TASK PROMPT:
In the listing that follows, the lines starting at the one containing "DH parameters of" and ending at the one containing "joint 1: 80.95" are to be returned exactly, both boundary lines included, and no others.

COLLECTED DATA:
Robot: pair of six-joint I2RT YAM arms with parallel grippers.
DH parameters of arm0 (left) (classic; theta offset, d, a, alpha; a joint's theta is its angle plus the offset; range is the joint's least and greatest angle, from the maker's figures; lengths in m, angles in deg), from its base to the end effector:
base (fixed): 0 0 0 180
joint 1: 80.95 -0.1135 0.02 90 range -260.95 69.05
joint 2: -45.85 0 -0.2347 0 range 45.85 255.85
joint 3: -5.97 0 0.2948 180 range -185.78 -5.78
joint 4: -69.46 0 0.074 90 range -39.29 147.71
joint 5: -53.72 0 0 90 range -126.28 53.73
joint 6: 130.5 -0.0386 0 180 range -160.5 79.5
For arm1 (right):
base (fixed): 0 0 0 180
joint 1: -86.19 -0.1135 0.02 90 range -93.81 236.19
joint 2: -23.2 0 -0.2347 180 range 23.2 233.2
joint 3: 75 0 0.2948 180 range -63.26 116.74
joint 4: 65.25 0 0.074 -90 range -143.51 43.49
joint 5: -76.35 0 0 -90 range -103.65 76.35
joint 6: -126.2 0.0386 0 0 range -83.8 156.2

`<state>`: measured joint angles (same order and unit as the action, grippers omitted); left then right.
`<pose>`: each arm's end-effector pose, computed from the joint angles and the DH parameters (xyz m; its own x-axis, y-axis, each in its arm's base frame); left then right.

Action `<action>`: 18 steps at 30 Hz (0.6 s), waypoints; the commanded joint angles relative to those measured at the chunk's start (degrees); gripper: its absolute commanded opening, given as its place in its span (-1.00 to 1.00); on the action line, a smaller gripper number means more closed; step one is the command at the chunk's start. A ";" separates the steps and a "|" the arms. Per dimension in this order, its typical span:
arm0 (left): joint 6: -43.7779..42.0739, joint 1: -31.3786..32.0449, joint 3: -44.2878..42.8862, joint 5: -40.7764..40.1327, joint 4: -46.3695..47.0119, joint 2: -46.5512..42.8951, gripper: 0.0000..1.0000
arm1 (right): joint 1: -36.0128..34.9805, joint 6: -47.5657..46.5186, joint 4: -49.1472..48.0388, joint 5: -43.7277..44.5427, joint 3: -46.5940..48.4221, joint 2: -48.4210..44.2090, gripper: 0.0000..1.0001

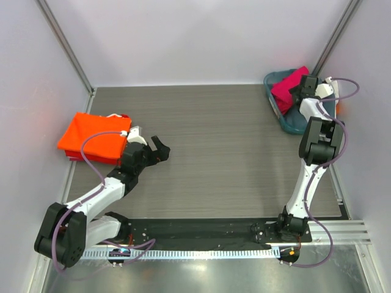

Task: Fold and stack the t-shirts
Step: Grab the tshirt from the pile

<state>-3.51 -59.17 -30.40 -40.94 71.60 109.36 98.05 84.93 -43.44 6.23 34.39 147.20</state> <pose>0.2608 -0.1008 0.1415 -0.4948 -0.4481 -0.7446 0.0046 0.8554 -0.5179 0.5114 -0.1208 0.1682 -0.0367 0.7299 -0.6825 0.7408 0.4783 0.4716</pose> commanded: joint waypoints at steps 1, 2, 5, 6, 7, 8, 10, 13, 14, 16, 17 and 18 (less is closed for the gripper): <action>-0.52 -0.07 -2.45 0.45 2.46 0.30 1.00 | 0.27 3.56 -1.72 -6.78 7.20 4.31 0.50; -0.43 -0.07 -2.54 0.53 2.54 0.48 1.00 | 0.27 4.70 -1.89 -7.57 8.43 5.97 0.50; -0.61 0.02 -2.80 0.54 2.28 0.92 0.99 | 0.27 6.46 -2.15 -13.00 10.36 7.91 -0.23; -0.69 -0.07 -2.97 0.54 2.19 0.92 0.99 | 0.10 6.64 -3.11 -16.24 10.37 8.27 -0.58; -0.87 0.02 -3.06 0.54 2.11 1.09 1.00 | 0.01 7.25 -3.12 -17.49 10.28 8.01 -0.97; -0.87 0.02 -3.06 0.54 2.02 1.01 0.99 | -0.08 7.52 -3.12 -17.77 8.72 7.31 -0.97; -0.96 -0.07 -3.15 0.54 2.02 1.09 1.00 | -0.87 7.52 -5.13 -15.94 5.03 1.53 -0.98; -0.96 0.02 -3.24 0.80 2.11 1.27 1.00 | -2.01 5.94 -11.36 -12.06 -4.83 -9.63 -0.98; -0.96 0.02 -3.24 0.89 2.19 1.53 1.00 | -2.19 5.07 -12.17 -11.71 -8.23 -12.79 -0.98; -0.87 0.02 -3.50 1.15 2.19 1.97 0.99 | -3.15 3.49 -12.96 -12.14 -10.27 -20.33 -0.97; -0.78 -0.07 -3.68 1.50 2.11 2.06 1.00 | -3.59 2.35 -12.88 -14.58 -11.24 -22.64 -0.98; -0.87 0.02 -3.77 1.59 2.11 2.32 1.00 | -4.29 -0.80 -12.27 -16.52 -11.42 -24.76 -0.98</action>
<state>-3.53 -59.17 -31.75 -40.33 71.60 111.30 96.01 89.35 -48.95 -6.23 22.39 135.51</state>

SOLUTION:
DH parameters of arm0 (left) (classic; theta offset, d, a, alpha; a joint's theta is its angle plus the offset; range is the joint's least and greatest angle, from the maker's figures; lengths in m, angles in deg), from its base to the end effector:
base (fixed): 0 0 0 180
joint 1: 80.95 -0.1135 0.02 90 range -260.95 69.05

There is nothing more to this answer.